January 31-February 11
$15
604-719-2854
www.ticketstonight.ca

These two one-person, one-act plays were my first introduction to Daniel MacIvor back around 1990, and they knocked me out when I first read and saw them. They left me with the sense of a strange, dark, disturbed, and disturbing playwright with a wonderful instinct for theatricality, qualities which have been confirmed over and over in the many MacIvors I’ve seen since.

Seeing the two back to back in the double-bill directed by Carol Hodge at the Havana makes it clear how much they have in common, but also how much better Wild Abandon is than See Bob Run. With few exceptions—the ensemble piece You Are Here, done so brilliantly a couple of years ago by the Horseshoes and Hand Grenades Co-op, is one—MacIvor’s strongest plays are the solo or two-man shows he writes for himself to perform, works that feel, even if not exactly autobiographical, that they’re coming from a deep personal place. His more objectified characters—the three sisters in Marion Bridge, for instance—always seem contrived to me.

The young woman in See Bob Run and the young man in Wild Abandon have much in common.  Both are severely disturbed, have major abuse/abandonment issues with their parents, and suffer from brutally low self-esteem.  But even the title of See Bob Run suggests that we see Bob (Roberta) from the outside, whereas we’re inside Steve’s wild self-abandonment. 

Bob’s running has a linear quality as she hitchhikes east, towards “the water,” fleeing her father’s sexual abuse, although she claims to be going to find him, and something else equally disturbing that will only be revealed at the end. She speaks to a series of invisible drivers who pick her up along the highway, and steps downstage to address the audience directly with details of her sad and sordid life. Her behaviour is textbook incest-victim, a little too psychologically pat and familiar, capped by the ending’s melodramatic revelation.

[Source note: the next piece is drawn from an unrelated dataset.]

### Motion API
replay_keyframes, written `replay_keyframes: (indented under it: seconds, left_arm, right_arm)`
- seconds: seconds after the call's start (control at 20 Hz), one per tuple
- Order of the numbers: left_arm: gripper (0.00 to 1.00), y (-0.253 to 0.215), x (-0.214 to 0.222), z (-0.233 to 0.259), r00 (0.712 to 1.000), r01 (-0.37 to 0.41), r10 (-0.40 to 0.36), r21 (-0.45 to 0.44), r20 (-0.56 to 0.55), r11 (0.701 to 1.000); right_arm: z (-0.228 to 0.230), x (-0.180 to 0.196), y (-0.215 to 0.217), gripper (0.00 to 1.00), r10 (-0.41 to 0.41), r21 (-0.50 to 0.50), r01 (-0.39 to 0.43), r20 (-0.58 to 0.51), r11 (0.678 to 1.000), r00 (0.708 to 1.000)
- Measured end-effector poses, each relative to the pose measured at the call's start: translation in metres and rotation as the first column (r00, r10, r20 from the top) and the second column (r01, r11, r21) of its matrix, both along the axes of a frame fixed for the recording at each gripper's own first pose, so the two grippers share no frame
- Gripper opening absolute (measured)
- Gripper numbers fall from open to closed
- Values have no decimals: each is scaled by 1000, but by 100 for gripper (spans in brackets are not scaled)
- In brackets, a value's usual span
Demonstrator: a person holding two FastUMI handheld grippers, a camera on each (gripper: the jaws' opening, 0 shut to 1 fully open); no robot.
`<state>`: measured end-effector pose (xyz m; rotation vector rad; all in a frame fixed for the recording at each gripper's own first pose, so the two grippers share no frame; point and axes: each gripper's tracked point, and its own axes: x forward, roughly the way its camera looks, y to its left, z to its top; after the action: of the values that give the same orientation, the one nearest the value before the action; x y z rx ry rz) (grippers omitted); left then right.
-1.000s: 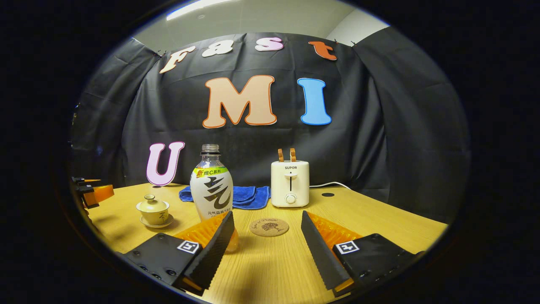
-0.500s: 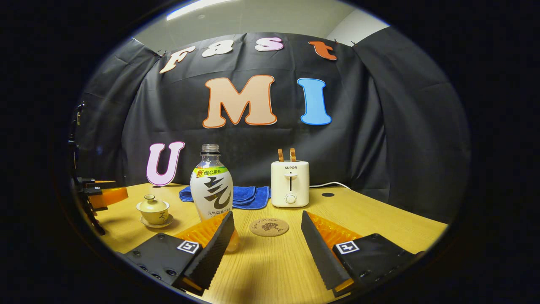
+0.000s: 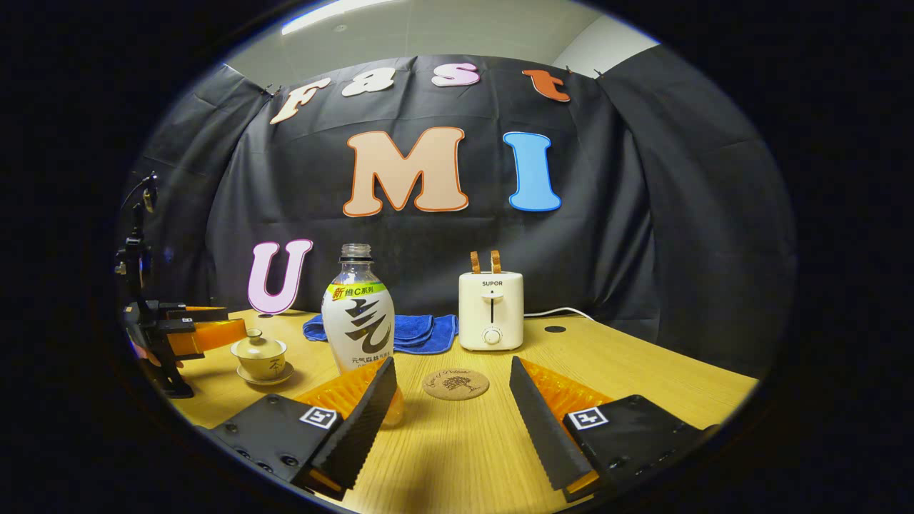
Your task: Open the teacup lid with one hand, grasp the water bottle and pour water into the teacup with the other hand; after pouring, place the water bottle on the coaster and then close the teacup lid.
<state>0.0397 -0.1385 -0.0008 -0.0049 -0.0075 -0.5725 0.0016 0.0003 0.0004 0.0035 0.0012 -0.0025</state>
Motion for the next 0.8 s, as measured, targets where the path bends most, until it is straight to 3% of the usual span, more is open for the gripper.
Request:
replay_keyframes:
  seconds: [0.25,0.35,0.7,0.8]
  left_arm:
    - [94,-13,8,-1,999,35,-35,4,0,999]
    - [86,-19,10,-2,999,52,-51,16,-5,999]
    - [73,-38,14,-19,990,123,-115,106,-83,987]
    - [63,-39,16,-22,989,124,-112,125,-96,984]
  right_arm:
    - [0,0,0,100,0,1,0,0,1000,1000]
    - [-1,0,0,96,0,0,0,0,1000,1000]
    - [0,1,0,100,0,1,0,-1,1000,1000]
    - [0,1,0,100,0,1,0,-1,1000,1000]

April Merrick’s low-key approach to Bob helps keep the melodrama in check but flattens the character emotionally, and with it the horror of her experience.  There aren’t many textures, colours or contrasts in her performance, and it lacks the comedy that makes the awful in MacIvor’s world so awfully grotesque.

Wild Abandon, by contrast, is free-associational, and Stevie, while obviously sick, is also brilliantly, imaginatively wacko with a manic energy that drives the surreal stage images he constructs. The writing is stronger, too—“Love is fear in a nice neighbourhood”—and the use of projections and minimal but significant set pieces—an egg inside a birdcage; a noose—gives this play a more multi-dimensional theatricality.

Randie Parliament effectively captures Steve’s deadpan craziness that is MacIvor’s trademark.  Clearly on the edge of a nervous breakdown, his mind racing a million miles an hour, Steve is a guy too smart and sensitive for his own good.  His psychological and emotional circuits are overloaded, poisoned by violent images he can’t contain, as he wisecracks his way to the profound downer of an ending that ends his despair.

Though not technically complex, the production suffered on opening night from quite a few badly mis-timed sound and light cues that need to be absolutely dead on to frame MacIvor’s portraits of these deeply messed up kids.